The Director-General of the World Trade Organization (WTO), Dr. Ngozi Okonjo-Iweala, has urged Ghana to sign on to the Investment Facilitation for Development (IFD) Agreement, arguing it could help shift Africa’s export structure away from raw commodities and into higher-value manufacturing and services.
She told Ghana’s Minister for Trade, Agribusiness and Industry, Elizabeth Ofosu-Adjare, in a bilateral meeting on the sidelines of UNCTAD XVI in Geneva that Africa’s export profile, “where over 60% of exports remain primary commodities”, can be transformed “through stronger investment facilitation and value-chain integration.”
Dr. Okonjo-Iweala said joining the IFD would “position Ghana to attract sustainable investment, support MSMEs, and drive structural transformation under the AfCFTA and WTO frameworks.”
WTO reform and global trade headwinds
Both sides reviewed ongoing WTO reform efforts ahead of the 14th Ministerial Conference (MC14), noting that negotiations are now centred on subsidies, protectionism and development mandates. The WTO chief encouraged Ghana “to continue playing an active role in shaping outcomes that serve the interests of developing countries.”
On bilateral trade with the United States, Ofosu-Adjare briefed the WTO head on Ghana’s concerns around AGOA-linked tariffs. She recalled that Ghana “had initially hoped for tariff relief but was later faced with a 15% tariff rate, up from an initial 10%.” Dr.
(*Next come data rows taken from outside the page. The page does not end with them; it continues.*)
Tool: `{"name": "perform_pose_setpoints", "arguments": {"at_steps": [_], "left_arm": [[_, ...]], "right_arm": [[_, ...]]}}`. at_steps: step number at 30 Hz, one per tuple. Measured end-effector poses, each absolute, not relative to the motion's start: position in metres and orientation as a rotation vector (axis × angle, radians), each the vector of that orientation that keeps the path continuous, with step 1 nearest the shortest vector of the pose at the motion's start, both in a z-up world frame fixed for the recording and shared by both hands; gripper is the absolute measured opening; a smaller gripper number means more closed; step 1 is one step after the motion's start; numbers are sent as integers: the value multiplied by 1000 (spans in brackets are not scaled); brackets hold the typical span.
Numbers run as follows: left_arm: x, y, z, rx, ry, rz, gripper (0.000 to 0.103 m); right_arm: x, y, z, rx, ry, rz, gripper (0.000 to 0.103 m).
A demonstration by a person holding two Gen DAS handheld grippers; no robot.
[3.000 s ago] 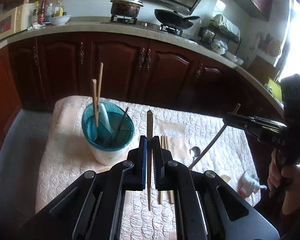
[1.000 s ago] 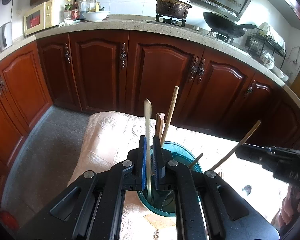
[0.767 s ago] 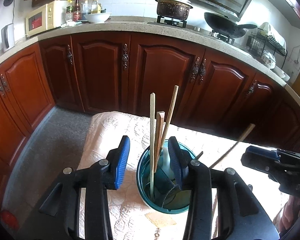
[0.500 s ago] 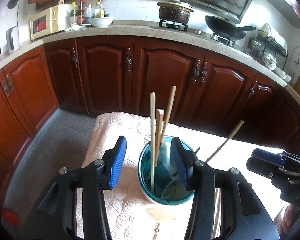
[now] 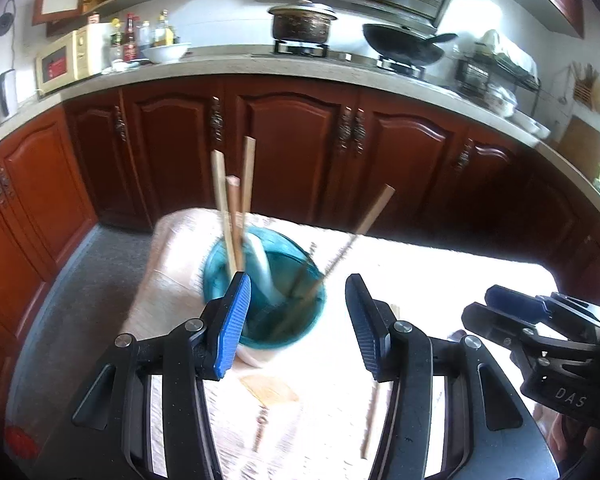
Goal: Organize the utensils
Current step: 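Move both open tools toward the remaining chopsticks and the steel spoon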
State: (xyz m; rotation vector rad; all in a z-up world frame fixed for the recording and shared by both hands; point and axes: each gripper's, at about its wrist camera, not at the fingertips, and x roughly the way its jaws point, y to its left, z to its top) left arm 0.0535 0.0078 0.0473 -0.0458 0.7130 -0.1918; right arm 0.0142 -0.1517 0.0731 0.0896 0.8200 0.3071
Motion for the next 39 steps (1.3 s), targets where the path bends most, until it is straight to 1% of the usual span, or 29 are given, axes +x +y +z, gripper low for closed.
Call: {"name": "perform_pose_setpoints", "arguments": {"at_steps": [6,18,22,30,39], "left_arm": [[40,-26,39,-3,738,-256,49],[29,-66,19,7,789,-327,49],[28,-71,13,3,809,-339,49],[30,-69,-6,-25,861,-358,49],[38,-66,-51,-21,962,-382,49]], "right_arm": [[-10,-175,65,60,836,242,41],[-41,-221,48,126,870,130,42],[-46,-233,41,144,872,91,44],[-56,-261,20,250,896,42,44],[-56,-284,-12,282,984,-10,45]]}}
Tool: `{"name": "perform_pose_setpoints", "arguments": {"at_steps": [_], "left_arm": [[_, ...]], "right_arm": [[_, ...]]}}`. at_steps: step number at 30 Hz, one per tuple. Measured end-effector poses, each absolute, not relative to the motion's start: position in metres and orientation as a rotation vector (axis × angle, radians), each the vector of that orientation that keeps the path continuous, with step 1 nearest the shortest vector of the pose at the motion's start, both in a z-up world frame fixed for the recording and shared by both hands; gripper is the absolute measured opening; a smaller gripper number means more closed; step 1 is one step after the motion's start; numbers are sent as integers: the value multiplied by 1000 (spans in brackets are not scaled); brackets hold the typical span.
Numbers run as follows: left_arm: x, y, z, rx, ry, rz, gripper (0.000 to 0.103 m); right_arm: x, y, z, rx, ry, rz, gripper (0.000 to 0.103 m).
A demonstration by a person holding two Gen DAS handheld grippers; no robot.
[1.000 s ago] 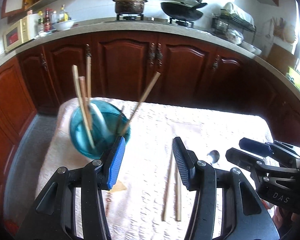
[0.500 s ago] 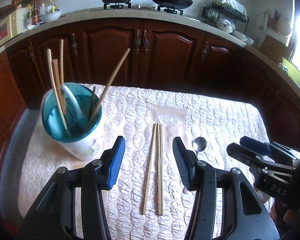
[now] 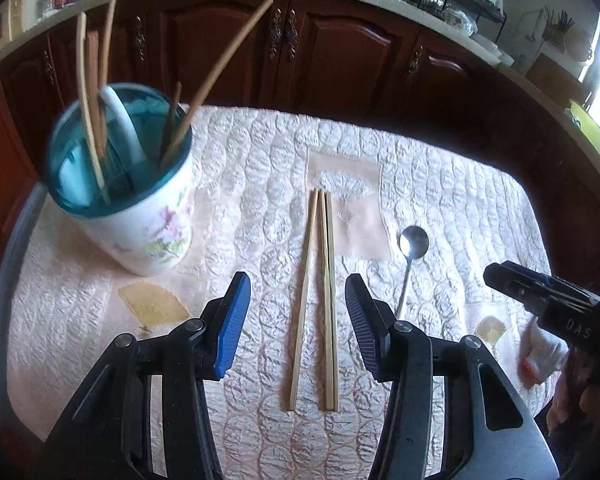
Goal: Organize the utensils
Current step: 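Move both open tools toward the remaining chopsticks and the steel spoon, then grasp the steel spoon with the right tool while the left tool grasps a bamboo chopstick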
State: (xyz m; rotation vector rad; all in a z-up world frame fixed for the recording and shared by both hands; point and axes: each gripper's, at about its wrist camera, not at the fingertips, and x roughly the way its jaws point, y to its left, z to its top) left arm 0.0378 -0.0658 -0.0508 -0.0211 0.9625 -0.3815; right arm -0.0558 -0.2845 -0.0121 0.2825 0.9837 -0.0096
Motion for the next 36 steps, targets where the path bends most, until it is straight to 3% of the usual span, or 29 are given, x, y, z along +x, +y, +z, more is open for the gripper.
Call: {"name": "perform_pose_setpoints", "arguments": {"at_steps": [12,18,21,22,24,26,36], "left_arm": [[64,-83,-111,-1,1078,-380,47],[81,-93,-133,18,1123,-360,29],[85,-92,-135,6,1118,-371,17],[86,-93,-135,6,1121,-371,8],[87,-93,-136,-4,1129,-373,6],[86,-92,-136,-15,1131,-376,6],[39,-57,-135,-76,1169,-380,4]], "right_arm": [[-31,-293,-59,331,1064,13,45],[2,-309,-84,341,1081,-7,44],[20,-318,-96,353,1085,3,38],[25,-321,-98,350,1082,9,35],[38,-324,-103,349,1086,30,26],[47,-324,-106,344,1086,54,6],[15,-301,-102,333,1118,202,2]]}}
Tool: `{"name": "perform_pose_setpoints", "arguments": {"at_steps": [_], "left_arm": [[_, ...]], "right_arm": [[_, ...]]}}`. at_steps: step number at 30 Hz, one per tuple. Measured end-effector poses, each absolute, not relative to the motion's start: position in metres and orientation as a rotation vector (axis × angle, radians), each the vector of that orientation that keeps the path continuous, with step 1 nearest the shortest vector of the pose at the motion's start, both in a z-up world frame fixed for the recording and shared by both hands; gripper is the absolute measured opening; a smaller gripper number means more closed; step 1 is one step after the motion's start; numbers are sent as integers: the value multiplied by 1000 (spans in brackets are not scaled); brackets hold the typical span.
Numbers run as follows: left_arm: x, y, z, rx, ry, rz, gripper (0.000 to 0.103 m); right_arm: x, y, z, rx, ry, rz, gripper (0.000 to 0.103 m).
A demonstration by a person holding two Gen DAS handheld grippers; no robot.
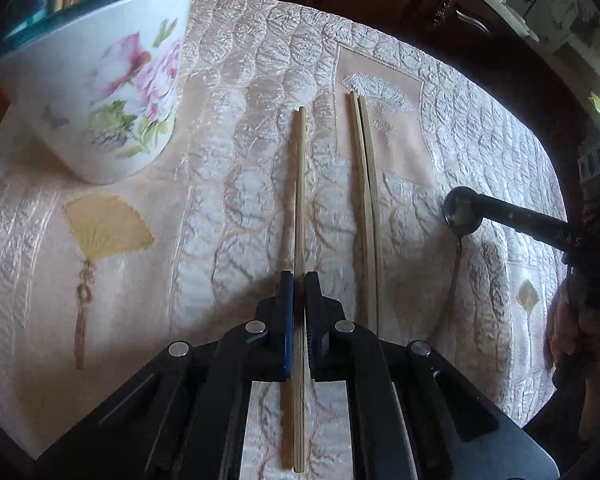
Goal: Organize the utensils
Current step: 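Grasp the steel spoon with the right tool while the left tool grasps a bamboo chopstick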
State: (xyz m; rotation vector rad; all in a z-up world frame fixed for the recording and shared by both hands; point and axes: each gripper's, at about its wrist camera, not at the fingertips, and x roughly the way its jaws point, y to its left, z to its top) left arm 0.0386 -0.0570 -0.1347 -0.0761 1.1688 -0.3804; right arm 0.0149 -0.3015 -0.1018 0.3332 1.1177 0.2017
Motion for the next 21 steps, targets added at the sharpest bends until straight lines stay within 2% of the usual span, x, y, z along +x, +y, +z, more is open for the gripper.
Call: {"name": "perform_pose_setpoints", "arguments": {"at_steps": [7,12,16,21], "left_arm": [[-9,-40,-133,-64,1188,-383,4],[-12,-40,-129,-32,1195,-394,5],[5,-43,-123,9,1163,-378,23],[37,-56,-118,45,1122,-372,30]], "right_arm": [[-37,-271,-111,312,1194,347,2],[-53,-267,-113,298,1214,354,3],[-51,-265,-113,280,1221,342,4],[-43,-263,-114,284,1217,341,7]]}}
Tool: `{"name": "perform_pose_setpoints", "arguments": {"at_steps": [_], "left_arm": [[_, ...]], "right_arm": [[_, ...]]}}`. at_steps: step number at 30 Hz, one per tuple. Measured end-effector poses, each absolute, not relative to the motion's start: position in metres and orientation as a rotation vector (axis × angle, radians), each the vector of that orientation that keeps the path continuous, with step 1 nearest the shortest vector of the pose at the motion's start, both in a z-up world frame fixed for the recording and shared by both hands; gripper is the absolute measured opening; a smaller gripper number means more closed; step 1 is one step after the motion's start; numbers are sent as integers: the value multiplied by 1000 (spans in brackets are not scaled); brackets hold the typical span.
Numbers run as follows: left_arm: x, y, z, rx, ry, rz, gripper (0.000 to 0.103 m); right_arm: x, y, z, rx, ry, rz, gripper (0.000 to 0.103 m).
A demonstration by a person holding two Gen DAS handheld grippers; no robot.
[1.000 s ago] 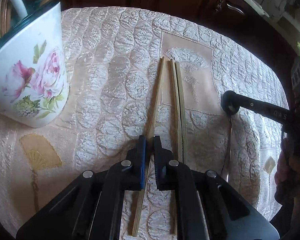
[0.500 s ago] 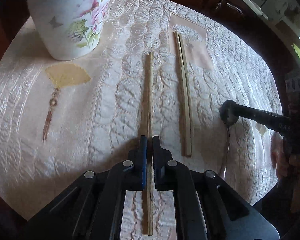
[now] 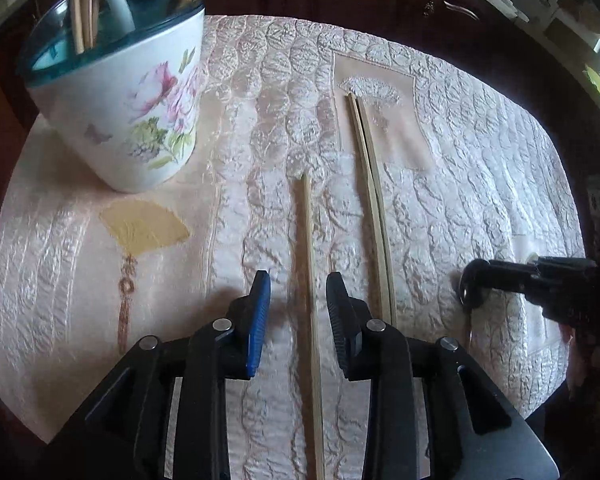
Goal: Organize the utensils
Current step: 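Grasp the steel spoon with the right tool while the left tool grasps a bamboo chopstick, then lift the chopstick with the left tool while the right tool carries the spoon toward the holder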
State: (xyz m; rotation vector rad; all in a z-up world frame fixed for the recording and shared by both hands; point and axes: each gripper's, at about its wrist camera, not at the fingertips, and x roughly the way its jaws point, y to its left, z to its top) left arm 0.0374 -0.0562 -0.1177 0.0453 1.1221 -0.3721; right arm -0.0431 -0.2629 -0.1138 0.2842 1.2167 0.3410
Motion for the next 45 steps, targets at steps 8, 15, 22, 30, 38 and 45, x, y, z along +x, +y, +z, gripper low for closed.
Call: {"name": "perform_pose_setpoints", "arguments": {"at_steps": [8,15,22,30,38,45], "left_arm": [[73,-82,-136,114,1173,-394,31],[77,-91,-138,163,1142,-411,21],[69,-72,-117,109,1081,-408,4],[55,-26,-67,-28,1002,-406,4],[35,0,-45,-69,974,-404,4],[23,5,-22,-75,937,-408,4]], "right_arm": [[-43,-268,-115,288,1210,348,11],[-41,-258,-115,273,1201,356,11],[-47,-245,-98,201,1144,372,3],[-49,-250,-64,185,1074,372,2],[-47,-246,-92,178,1149,400,37],[-48,-229,-107,140,1157,395,3]]}}
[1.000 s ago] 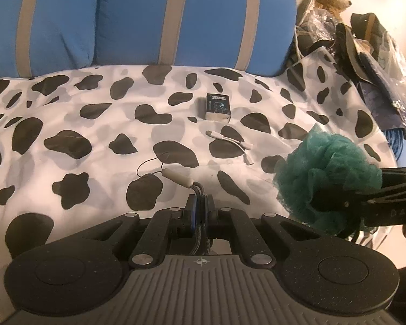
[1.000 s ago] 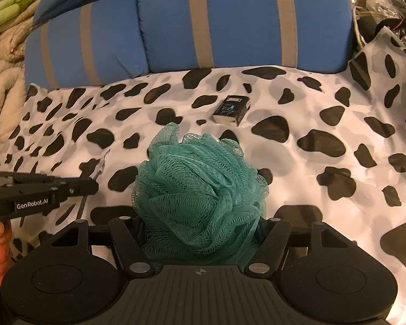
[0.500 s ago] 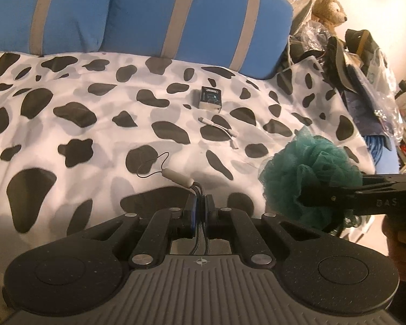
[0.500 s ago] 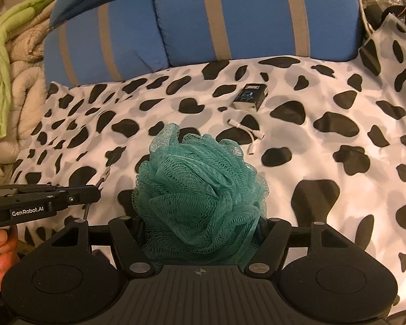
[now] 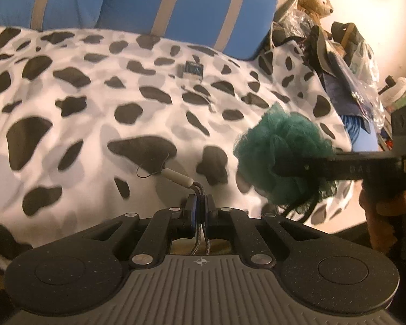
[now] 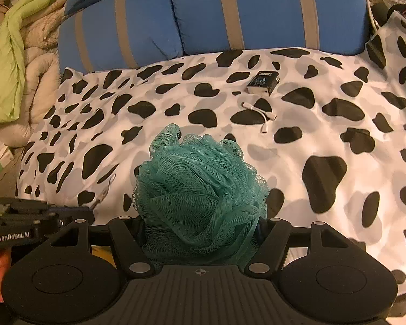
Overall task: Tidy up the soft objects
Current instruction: 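Lift the cord with the left gripper while the right gripper lifts the loofah, then carry the cord and loofah over the cardboard box with both grippers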
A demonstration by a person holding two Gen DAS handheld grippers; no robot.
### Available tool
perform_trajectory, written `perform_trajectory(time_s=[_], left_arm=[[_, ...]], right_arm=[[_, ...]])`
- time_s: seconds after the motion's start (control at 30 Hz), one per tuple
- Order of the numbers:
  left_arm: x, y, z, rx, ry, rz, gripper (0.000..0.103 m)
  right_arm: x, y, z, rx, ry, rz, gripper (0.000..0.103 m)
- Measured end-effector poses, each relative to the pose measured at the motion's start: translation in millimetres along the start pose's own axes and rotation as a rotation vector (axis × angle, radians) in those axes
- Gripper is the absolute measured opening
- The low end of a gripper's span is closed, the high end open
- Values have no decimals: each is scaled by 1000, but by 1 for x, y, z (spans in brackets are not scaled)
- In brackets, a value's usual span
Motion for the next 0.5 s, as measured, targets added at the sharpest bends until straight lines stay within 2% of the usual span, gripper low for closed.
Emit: perform_trajectory(time_s=[0.1, 0.5], left_arm=[[-2, 12, -8, 13, 8, 15, 6], [-4, 55, -30, 45, 23, 94, 6]], right_arm=[[-3, 8, 1, 22, -24, 12, 70], [-19, 40, 4, 19, -9, 35, 70]])
Point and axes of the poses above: each gripper's, at about its wrist camera, not at the fingertips, and x roughly the way its jaws point, z to its left, y to its underside, the point moved 7 cm from there along x, roughly the way its jaws point, and after that the axes turned 6 degrees about y, right-handed, at the moved point
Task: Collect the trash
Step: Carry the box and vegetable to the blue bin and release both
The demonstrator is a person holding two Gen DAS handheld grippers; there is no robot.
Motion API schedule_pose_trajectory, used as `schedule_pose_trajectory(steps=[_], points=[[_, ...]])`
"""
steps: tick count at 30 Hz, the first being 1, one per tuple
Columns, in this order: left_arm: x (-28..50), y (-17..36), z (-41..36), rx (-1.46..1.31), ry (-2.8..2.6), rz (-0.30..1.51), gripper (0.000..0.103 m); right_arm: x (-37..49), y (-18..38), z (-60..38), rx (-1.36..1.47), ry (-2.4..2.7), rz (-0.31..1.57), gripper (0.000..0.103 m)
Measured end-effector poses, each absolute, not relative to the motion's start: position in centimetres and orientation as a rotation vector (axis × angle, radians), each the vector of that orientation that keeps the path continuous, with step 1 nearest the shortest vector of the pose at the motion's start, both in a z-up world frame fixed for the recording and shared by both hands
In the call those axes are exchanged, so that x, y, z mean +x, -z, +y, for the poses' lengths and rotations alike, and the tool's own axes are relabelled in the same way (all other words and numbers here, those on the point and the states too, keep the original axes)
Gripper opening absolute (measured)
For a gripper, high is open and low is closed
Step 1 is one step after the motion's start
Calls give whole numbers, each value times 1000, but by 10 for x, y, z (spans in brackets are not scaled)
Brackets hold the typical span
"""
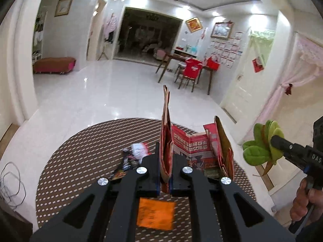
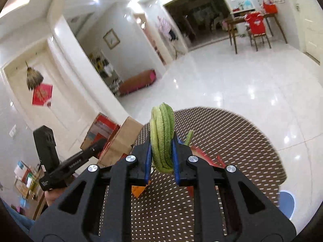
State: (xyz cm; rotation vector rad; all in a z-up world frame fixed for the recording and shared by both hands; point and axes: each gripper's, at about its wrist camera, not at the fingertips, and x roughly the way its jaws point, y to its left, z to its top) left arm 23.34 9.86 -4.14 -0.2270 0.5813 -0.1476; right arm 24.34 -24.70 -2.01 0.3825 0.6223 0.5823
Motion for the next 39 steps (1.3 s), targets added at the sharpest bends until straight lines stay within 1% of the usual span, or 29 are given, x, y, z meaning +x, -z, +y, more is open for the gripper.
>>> schedule_pose_trajectory(steps=[7, 13, 18, 27, 33, 39], points=[[244, 22, 31, -168, 267, 561, 5, 222, 9, -325, 431, -447, 554, 17], [255, 20, -39, -106, 378, 576, 5, 203, 19, -388, 486, -318, 537, 17], [258, 30, -93, -55, 474, 604, 5, 192, 36, -439, 544, -208, 548, 17], [266, 68, -193, 73, 632, 693, 5, 183, 92, -514, 671, -61, 618, 17], [276, 111, -250, 194, 694, 805, 5, 181, 139, -546, 748, 0, 694, 17], [284, 151, -289, 307, 710, 906, 5, 184, 183, -566, 815, 43, 771, 17]])
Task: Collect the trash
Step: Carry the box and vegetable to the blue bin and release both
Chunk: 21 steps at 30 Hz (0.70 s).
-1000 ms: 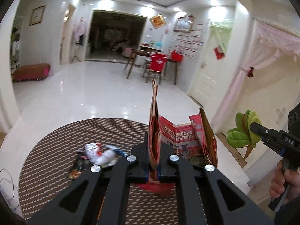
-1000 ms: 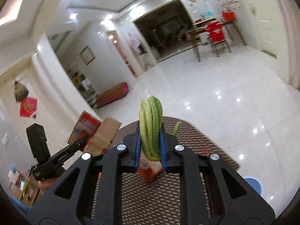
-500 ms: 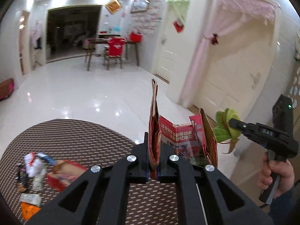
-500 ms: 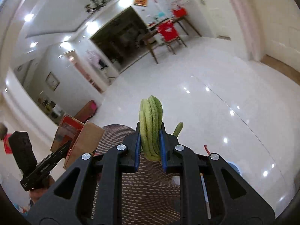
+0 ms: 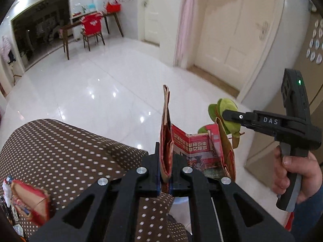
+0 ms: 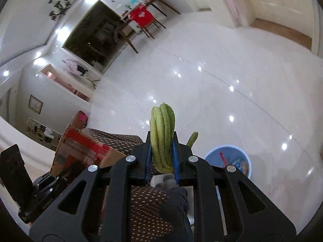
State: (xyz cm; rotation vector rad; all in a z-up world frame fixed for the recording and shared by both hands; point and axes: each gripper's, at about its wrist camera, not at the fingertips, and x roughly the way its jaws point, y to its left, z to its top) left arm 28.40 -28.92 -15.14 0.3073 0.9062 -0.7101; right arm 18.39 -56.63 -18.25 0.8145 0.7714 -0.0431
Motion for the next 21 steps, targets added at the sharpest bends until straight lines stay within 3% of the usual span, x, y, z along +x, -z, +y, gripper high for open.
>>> schedule_pose_trajectory(steps=[10, 12, 13, 14, 17, 18, 19, 21], points=[[307, 196, -343, 530, 713, 1023, 9, 183, 232, -572, 909, 90, 843, 17], [308, 207, -351, 588, 723, 1075, 28, 182, 239, -573, 925, 93, 856, 17], [312, 214, -355, 612, 722, 1097, 54, 183, 246, -574, 938, 96, 868, 19], [315, 217, -357, 626, 709, 1094, 73, 186, 250, -573, 947, 97, 884, 20], [320, 219, -351, 617, 707, 1095, 78, 192, 265, -570, 963, 95, 920, 20], [320, 219, -349, 601, 705, 1100, 78, 194, 270, -569, 967, 92, 936, 23], [324, 218, -345, 582, 692, 1101, 80, 197, 278, -568, 971, 88, 964, 47], [326, 210, -334, 555, 669, 1093, 80, 200, 289, -565, 970, 105, 1007, 78]])
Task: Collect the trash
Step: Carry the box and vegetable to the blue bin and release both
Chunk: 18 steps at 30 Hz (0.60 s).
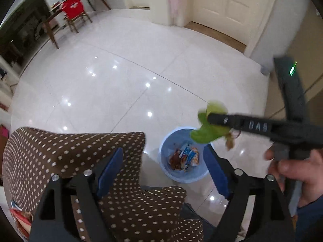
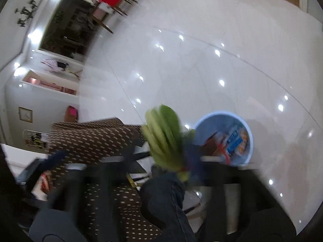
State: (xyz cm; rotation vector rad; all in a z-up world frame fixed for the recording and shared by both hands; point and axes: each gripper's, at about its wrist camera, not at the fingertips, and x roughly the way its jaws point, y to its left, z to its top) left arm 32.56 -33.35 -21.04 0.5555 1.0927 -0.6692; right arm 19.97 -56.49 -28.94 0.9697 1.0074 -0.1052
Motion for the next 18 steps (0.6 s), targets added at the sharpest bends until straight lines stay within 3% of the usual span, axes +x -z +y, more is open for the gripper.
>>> schedule_pose_trajectory(steps=[2, 4, 7, 18], points=[[325, 207, -327, 533, 659, 1080, 82, 198, 300, -561, 961, 128, 1038, 79], [324, 203, -321, 510, 643, 1061, 84, 195, 306, -559, 980, 147, 1060, 93], [320, 192, -319, 463, 635, 1037, 84, 190, 303, -554, 967, 167, 1064, 97], [298, 131, -274, 298, 652, 910, 87, 179, 235, -538, 845, 208, 966, 97]])
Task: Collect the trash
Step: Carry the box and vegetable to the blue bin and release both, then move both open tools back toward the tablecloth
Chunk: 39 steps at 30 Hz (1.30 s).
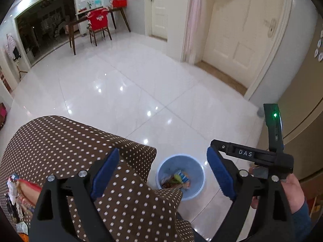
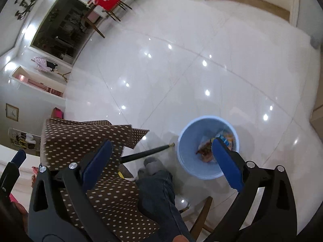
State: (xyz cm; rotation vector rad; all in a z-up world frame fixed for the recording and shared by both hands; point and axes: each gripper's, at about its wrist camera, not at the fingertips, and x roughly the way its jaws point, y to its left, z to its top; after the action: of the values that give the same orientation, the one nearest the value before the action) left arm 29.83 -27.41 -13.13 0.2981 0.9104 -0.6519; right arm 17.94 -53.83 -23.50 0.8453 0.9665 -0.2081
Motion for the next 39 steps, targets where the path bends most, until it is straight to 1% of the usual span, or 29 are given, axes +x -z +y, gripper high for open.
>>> schedule_pose_trajectory(steps=[10, 20, 29, 39], points=[[281, 87, -209, 181, 614, 810, 89, 186, 152, -496, 704, 143, 863, 97], [270, 66, -131, 80, 528, 746, 89, 210, 98, -422, 559, 22, 821, 97], [263, 59, -57, -14, 437, 717, 89, 232, 78, -359, 428, -107, 826, 97], [261, 74, 20, -113, 297, 733, 89, 251, 83, -279, 277, -265, 874, 97]])
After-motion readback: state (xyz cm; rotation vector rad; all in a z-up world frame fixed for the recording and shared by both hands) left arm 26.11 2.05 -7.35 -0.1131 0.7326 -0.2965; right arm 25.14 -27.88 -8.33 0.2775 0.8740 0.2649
Okonjo-Iweala said her recent engagements with US officials have focused on “encouraging greater US investment in Africa and fairer trade practices, rather than punitive measures.”
AfCFTA implementation and border harmonisation
The Minister told the WTO chief that Ghana is initiating consultations with African Trade Ministers to harmonise border procedures and remove implementation bottlenecks under the AfCFTA. “This initiative is not about politics; it is about trade. It is about making integration work in practical terms for our people and our businesses,” she said.

Institutional credibility and capacity
Dr. Okonjo-Iweala lauded Ghana’s standing within the WTO system, stating that “Ghana is too precious to the WTO to owe,” and praised the country for submitting “high-quality candidates for WTO capacity-building and training programmes,” noting that Ghanaian participants “have demonstrated excellence and professionalism in every cohort.”
She said she would use her office to support Ghana’s accession to the C4+ Cotton Club to advance its textiles and garments agenda, while urging improvements in notifications and transparency submissions with Secretariat support.
Both parties reaffirmed commitment to a rules-based multilateral trading system that enables developing economies to industrialise and integrate into global value chains. The WTO chief reiterated the organisation’s readiness to provide technical assistance, training and analytical support to back Ghana’s trade and industrial transformation drive.